In this post, we will learn how to make a scatterplot with marginal histograms in R. We will use ggExtra, one of the ggplot2 extension packages to make scatterplot with marginal histogram. First, we will add simple marginal histograms to a scatterplot made with ggplot2. Next, we we will show how to color the histogram by a variable in the data to make a overlapping marginal histograms colored by the variable.
Let us load the packages first. We need to have ggExtra installed and load it.
library(tidyverse) library(ggExtra) theme_set(theme_bw(16))
We will use Palmer penguins dataset to make the plots. Here, we load the data directly from datavizpyr.com‘s github page.
penguins <- readr::read_tsv("https://raw.githubusercontent.com/datavizpyr/data/master/palmer_penguin_species.tsv") ## ## ── Column specification ──────────────────────────────────────────────────────── ## cols( ## species = col_character(), ## island = col_character(), ## culmen_length_mm = col_double(), ## culmen_depth_mm = col_double(), ## flipper_length_mm = col_double(), ## body_mass_g = col_double(), ## sex = col_character() ## )
To make marginal histograms we will use ggExtra R package. This is a ggplot2 extension package that nicely workings with plots made with ggplot2. To start with, let us make a scatter plot using ggplot2 in R.
p1 <- penguins %>% ggplot(aes(x=culmen_length_mm, body_mass_g, color=species))+ geom_point() + theme(legend.position="none") print(p1)
Marginal Histograms with ggExtra’s ggMarginal()
We can add the marginal histograms on top of the scatter plot object using ggExtra’s function ggMarginal(). With ggExtra package we can add multiple types of plots as marginal. Therefore, we also need to specify that we are interested in marginal histograms with type=”histogram”.
ggMarginal(p1, type="histogram")
We have a nice scatter plot with marginal histograms in grey color.
Coloring Marginal Histograms with ggExtra’s ggMarginal()
Using ggExtra, we can also color the marginal histograms by a third variable.
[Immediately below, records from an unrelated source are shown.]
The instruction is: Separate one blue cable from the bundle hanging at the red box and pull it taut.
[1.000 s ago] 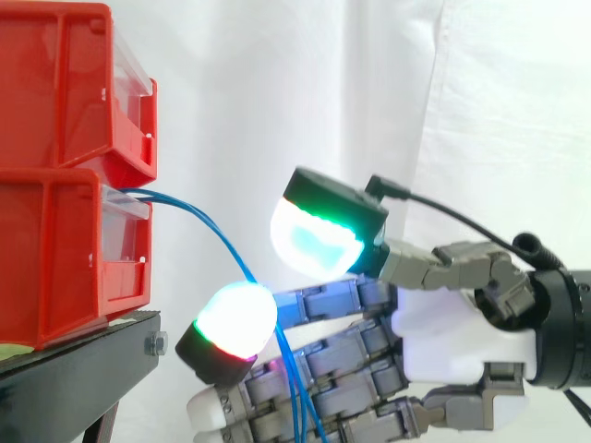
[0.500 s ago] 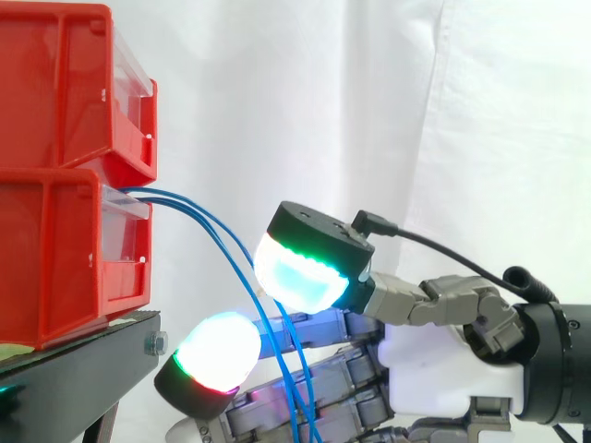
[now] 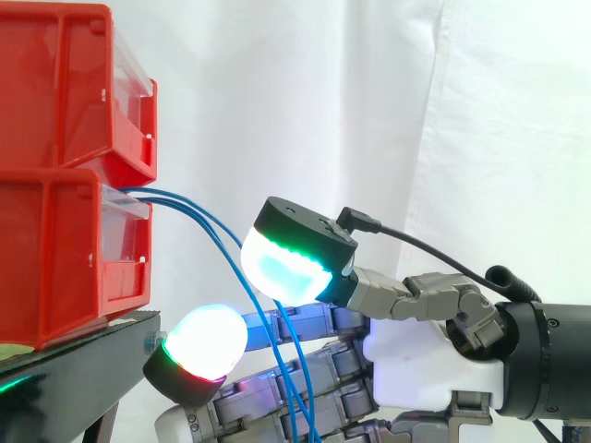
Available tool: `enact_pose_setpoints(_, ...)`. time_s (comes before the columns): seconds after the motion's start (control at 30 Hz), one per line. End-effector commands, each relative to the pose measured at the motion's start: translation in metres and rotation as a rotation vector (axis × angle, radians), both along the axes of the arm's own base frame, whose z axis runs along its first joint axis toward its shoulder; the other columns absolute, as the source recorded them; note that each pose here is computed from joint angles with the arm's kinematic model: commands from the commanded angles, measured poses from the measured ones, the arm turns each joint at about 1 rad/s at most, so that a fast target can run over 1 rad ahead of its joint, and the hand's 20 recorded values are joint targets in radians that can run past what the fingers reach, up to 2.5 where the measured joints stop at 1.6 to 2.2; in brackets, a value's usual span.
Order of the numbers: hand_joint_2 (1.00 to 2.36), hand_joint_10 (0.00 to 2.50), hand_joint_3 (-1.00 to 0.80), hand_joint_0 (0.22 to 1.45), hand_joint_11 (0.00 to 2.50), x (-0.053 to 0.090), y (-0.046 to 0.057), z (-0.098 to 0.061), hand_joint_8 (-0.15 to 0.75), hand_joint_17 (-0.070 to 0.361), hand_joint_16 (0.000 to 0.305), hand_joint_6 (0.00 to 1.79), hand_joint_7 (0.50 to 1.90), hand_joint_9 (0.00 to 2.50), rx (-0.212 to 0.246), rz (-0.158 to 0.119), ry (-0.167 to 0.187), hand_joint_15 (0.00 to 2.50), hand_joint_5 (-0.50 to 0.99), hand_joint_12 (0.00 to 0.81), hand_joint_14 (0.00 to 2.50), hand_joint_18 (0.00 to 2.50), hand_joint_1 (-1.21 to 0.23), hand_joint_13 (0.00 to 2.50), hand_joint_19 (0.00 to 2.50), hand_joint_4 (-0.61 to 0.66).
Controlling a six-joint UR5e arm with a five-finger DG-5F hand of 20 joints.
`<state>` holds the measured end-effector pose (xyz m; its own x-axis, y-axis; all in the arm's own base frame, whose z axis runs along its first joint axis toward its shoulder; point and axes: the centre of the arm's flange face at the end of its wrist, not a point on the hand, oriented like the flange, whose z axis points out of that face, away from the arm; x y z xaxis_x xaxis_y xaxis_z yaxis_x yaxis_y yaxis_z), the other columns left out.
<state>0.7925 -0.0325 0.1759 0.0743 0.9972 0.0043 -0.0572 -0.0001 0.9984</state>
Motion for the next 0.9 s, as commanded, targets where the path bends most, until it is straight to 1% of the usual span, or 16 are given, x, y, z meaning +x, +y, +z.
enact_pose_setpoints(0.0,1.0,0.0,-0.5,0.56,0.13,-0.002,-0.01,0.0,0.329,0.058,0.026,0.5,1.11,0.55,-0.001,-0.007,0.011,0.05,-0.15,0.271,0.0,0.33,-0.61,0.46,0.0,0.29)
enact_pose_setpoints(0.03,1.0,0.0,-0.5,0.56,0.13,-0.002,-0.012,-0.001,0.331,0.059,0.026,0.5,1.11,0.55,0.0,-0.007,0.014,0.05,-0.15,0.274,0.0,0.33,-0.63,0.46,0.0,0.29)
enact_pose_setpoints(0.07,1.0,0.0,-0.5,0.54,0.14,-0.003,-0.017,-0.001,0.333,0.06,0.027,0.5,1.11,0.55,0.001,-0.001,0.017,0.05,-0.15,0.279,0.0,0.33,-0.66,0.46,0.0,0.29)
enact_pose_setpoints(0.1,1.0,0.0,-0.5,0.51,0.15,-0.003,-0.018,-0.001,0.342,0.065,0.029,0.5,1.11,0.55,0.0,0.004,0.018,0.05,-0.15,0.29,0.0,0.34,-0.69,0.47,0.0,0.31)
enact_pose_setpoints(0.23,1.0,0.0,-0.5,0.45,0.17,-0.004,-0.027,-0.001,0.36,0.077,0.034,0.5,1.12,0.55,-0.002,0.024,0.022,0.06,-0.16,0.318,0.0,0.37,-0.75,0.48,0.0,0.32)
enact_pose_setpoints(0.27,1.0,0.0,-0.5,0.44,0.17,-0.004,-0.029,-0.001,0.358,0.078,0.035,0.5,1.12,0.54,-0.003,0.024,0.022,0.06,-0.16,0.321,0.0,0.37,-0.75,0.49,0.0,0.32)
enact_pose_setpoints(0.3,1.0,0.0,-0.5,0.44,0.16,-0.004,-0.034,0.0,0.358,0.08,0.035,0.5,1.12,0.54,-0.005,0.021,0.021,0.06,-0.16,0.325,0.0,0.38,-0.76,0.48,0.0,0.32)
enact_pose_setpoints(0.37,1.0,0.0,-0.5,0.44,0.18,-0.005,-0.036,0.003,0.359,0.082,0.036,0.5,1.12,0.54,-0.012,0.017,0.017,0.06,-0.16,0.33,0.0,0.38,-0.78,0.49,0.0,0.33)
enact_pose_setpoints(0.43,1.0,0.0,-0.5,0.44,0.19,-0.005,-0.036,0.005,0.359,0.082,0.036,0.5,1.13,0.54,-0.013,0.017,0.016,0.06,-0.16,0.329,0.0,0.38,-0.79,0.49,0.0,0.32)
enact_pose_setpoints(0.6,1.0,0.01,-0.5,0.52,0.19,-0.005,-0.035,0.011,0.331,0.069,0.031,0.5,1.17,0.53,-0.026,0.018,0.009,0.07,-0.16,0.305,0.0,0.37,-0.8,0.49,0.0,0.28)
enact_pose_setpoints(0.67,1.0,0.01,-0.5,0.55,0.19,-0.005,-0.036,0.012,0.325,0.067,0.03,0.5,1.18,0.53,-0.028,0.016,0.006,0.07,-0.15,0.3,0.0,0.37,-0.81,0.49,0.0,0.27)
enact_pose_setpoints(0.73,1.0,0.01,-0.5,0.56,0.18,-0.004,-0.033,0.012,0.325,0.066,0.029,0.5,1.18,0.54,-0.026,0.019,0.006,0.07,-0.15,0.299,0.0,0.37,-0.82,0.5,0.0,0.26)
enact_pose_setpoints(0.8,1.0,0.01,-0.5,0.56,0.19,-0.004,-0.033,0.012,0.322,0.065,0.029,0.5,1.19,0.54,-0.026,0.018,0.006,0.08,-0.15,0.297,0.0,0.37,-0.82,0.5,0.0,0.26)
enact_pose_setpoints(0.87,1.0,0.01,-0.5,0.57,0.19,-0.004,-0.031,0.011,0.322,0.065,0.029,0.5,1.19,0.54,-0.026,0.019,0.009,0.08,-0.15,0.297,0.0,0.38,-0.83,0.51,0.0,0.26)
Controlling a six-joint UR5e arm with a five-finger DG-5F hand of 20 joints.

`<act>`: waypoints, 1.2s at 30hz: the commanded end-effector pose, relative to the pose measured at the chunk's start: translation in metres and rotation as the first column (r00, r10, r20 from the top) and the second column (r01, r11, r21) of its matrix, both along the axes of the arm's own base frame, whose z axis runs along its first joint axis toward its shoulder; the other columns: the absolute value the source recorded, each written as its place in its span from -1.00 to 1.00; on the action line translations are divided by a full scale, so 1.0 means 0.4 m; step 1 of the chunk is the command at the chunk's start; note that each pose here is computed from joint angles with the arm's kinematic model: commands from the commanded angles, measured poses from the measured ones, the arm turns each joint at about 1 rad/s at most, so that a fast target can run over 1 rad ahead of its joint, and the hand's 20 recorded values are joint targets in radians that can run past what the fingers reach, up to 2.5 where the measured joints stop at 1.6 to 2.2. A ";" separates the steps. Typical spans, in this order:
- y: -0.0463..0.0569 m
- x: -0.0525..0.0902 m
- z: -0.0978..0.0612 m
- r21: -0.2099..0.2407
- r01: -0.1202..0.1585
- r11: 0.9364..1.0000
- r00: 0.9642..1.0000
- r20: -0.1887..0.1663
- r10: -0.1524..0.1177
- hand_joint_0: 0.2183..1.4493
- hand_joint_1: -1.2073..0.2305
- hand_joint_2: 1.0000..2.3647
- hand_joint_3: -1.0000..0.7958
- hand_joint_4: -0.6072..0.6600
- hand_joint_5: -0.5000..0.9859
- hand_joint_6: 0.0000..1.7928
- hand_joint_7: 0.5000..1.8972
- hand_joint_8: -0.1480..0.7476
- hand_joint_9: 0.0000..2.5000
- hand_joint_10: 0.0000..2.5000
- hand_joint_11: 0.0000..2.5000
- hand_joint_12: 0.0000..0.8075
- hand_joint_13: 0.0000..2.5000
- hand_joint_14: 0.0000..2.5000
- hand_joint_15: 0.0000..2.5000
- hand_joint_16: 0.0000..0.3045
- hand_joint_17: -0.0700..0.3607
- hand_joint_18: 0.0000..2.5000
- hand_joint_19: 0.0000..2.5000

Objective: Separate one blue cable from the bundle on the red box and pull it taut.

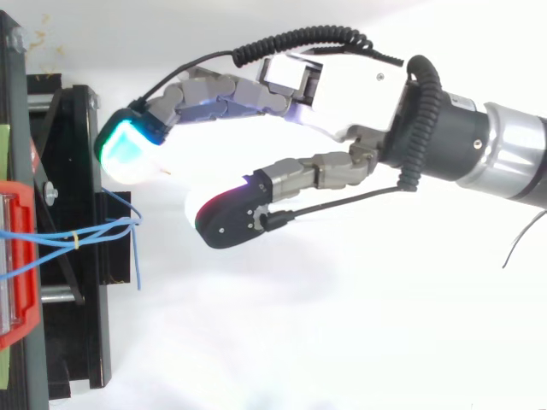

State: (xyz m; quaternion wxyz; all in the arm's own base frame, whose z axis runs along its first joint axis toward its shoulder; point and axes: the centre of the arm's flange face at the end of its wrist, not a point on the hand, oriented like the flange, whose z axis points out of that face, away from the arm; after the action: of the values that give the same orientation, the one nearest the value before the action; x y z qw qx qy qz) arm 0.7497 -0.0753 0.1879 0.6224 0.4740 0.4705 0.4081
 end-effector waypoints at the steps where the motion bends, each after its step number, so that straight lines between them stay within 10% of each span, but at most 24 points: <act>1: -0.002 0.040 -0.040 0.004 -0.003 1.000 1.000 -0.001 0.003 -0.57 -0.17 -1.00 -0.44 0.32 -0.56 -0.44 -0.65 -0.12 -0.66 -1.00 -0.94 -0.13 -0.93 -0.99 -0.83 -0.62 -0.07 -1.00 -0.93; 5: -0.005 0.098 -0.072 0.045 -0.034 0.998 0.999 0.009 0.034 -0.56 -0.18 -1.00 -0.44 0.33 -0.56 -0.44 -0.65 -0.12 -0.66 -1.00 -0.95 -0.14 -0.92 -0.99 -0.84 -0.62 -0.08 -1.00 -0.93; 24: 0.057 0.119 -0.035 0.129 -0.125 0.984 0.992 0.035 0.121 -0.51 -0.23 -1.00 -0.44 0.28 -0.47 -0.44 -0.51 -0.16 -0.56 -1.00 -0.96 -0.16 -0.85 -0.99 -0.85 -0.66 -0.14 -1.00 -0.93; 29: 0.056 0.122 -0.025 0.144 -0.142 0.979 0.990 0.018 0.141 -0.40 -0.27 -0.99 -0.31 0.10 -0.39 -0.44 0.19 -0.18 -0.55 -1.00 -0.96 -0.21 -0.85 -0.99 -0.86 -0.69 -0.19 -1.00 -0.93; 35: 0.060 0.115 -0.016 0.155 -0.147 0.977 0.988 -0.015 0.151 -0.41 -0.26 -0.98 -0.21 0.05 -0.43 -0.32 0.07 -0.17 -0.55 -1.00 -0.91 -0.21 -0.85 -0.99 -0.85 -0.69 -0.19 -0.99 -0.93; 36: 0.063 0.114 -0.014 0.155 -0.148 0.977 0.988 -0.020 0.152 -0.42 -0.26 -0.98 -0.21 0.09 -0.49 -0.15 -0.32 -0.17 -0.55 -1.00 -0.88 -0.21 -0.84 -0.99 -0.85 -0.69 -0.19 -0.99 -0.92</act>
State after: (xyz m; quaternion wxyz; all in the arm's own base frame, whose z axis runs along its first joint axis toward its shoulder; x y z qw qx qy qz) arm 0.7969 -0.0516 0.1808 0.5496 0.4862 0.4763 0.4844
We need to specify groupColour=TRUE to color the histogram by grouping variable specified in the scatter plot.
ggMarginal(p1, type="histogram", groupColour = TRUE, groupFill = TRUE)
Note that we have made the scatter plot marginal histograms colored by a third variable without the legends for the color. The best way to add legend is to place the legend on the left size (or top or bottom) instead of the default “right” side. As legend on right side will be in between the marginal and the scatter plot.
p1 <- penguins %>% ggplot(aes(x=culmen_length_mm, body_mass_g, color=species))+ geom_point() + theme(legend.position="left") ggMarginal(p1, type="histogram", groupColour = TRUE, groupFill = TRUE)